Doktorlar aralarında kısık sesle bir şeyler konuşuyorlar. Hemşire kapıya gidip annemle babamı içeri çağırıyor. Dökük beyaz saçları olan doktor -sanırım diğerlerinin hocası o- annemle babama “Ümidinizi kaybetmeyin, elimizden geleni yapıyoruz. Bize dönecek” diyor. Gerçekten mi, peki nasıl?
Annem geliyor başucuma oturuyor. Elimi tutuyor, babam da onun arkasında. Gözlerinde yaşlar mı var, bana mı öyle geliyor.
Annem, doktorun onu duyamayacağımı söylemesine rağmen benimle konuşuyor. Oysa duyuyorum, cevap vermek istiyorum ama benim dudaklarım yok ki şu anda… Ben de ağlıyorum şimdi.

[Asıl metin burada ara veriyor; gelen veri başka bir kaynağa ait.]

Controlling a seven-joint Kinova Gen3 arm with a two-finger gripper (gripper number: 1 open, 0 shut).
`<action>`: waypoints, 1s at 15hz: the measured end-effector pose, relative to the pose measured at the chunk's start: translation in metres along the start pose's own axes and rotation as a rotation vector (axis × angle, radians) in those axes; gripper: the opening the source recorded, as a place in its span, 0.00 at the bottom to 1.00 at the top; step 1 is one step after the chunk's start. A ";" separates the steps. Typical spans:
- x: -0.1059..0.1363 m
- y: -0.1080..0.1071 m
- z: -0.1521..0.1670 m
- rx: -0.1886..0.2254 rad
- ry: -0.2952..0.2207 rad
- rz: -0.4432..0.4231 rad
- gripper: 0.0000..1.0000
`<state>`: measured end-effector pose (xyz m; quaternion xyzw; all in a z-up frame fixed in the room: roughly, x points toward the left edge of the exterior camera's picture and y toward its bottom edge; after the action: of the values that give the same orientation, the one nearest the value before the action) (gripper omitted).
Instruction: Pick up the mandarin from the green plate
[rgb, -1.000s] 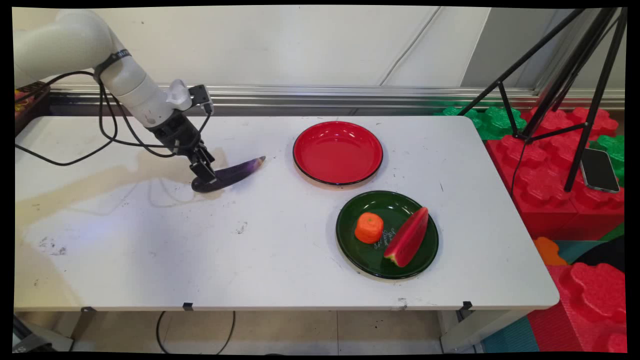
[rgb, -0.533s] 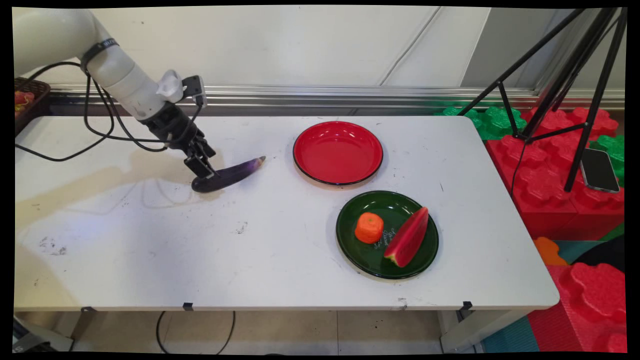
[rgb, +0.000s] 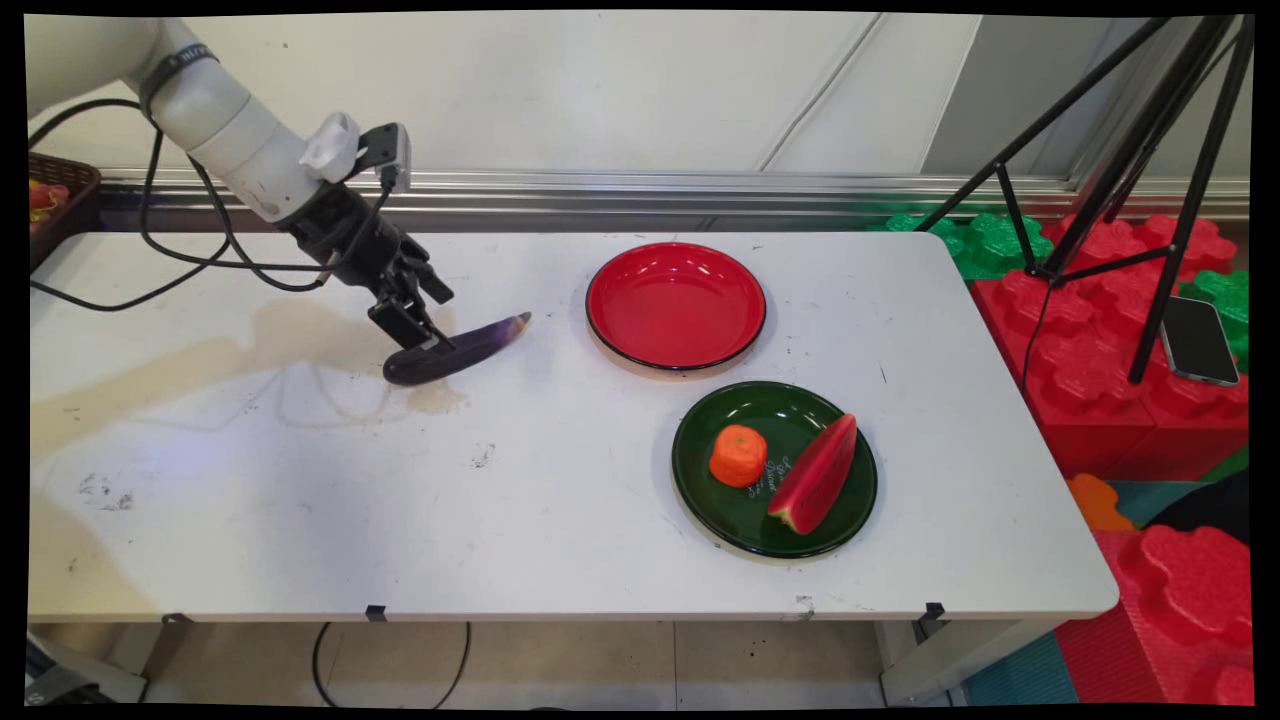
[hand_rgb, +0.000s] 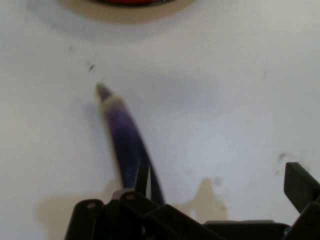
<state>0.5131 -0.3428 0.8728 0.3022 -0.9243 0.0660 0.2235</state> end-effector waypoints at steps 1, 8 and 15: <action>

Ya hep böyle kalırsam… Şu anda manzara çok acıklı. “Birazdan Selim de gelecek, ona da haber verdik. Şok oldu çocukcağız” diyor annem. O zaman hatırlıyorum Selim’i… Nişanlım… Bu kaza ne zaman oldu acaba? Birkaç gün mü, birkaç saat önce mi? Ve ben niye o kadar hızlı kullanıyordum otomobili… Yoksa…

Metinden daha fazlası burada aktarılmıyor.